◆ WHAT YOU SHOULD DO
A faithful transcription of all lines below is the expected answer.

■ ■ ■ ■ ■

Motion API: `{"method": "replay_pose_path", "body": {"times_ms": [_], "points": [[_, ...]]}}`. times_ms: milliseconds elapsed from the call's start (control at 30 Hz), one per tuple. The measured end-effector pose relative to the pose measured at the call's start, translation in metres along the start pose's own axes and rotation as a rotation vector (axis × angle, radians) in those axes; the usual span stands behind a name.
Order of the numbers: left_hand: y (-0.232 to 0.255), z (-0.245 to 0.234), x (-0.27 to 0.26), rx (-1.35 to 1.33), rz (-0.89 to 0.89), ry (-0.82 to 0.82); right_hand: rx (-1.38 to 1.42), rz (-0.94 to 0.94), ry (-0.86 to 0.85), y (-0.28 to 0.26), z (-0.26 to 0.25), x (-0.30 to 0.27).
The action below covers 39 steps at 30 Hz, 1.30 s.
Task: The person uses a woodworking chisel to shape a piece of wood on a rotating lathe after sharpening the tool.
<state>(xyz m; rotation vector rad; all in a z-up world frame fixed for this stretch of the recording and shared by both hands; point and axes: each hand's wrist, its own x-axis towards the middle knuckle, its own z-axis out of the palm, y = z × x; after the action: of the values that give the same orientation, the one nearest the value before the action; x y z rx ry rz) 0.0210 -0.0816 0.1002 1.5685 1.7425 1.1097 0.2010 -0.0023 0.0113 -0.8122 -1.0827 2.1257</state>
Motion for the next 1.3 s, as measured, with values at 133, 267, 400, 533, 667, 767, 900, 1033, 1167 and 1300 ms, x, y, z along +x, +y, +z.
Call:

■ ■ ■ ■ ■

◆ WRITTEN SOLUTION
Motion API: `{"method": "replay_pose_path", "body": {"times_ms": [_], "points": [[_, ...]]}}`. times_ms: milliseconds elapsed from the call's start (control at 30 Hz), one per tuple. The measured end-effector pose relative to the pose measured at the call's start, translation in metres along the start pose's own axes and rotation as a rotation vector (axis × angle, radians) in those axes; the usual span stands behind a name.
Order of the numbers: left_hand: y (-0.232 to 0.255), z (-0.245 to 0.234), x (-0.27 to 0.26), rx (-1.35 to 1.33), rz (-0.89 to 0.89), ry (-0.82 to 0.82); right_hand: rx (-1.38 to 1.42), rz (-0.94 to 0.94), ry (-0.86 to 0.85), y (-0.28 to 0.26), z (-0.26 to 0.25), x (-0.30 to 0.27).
The action below covers 39 steps at 30 Hz, 1.30 s.
Task: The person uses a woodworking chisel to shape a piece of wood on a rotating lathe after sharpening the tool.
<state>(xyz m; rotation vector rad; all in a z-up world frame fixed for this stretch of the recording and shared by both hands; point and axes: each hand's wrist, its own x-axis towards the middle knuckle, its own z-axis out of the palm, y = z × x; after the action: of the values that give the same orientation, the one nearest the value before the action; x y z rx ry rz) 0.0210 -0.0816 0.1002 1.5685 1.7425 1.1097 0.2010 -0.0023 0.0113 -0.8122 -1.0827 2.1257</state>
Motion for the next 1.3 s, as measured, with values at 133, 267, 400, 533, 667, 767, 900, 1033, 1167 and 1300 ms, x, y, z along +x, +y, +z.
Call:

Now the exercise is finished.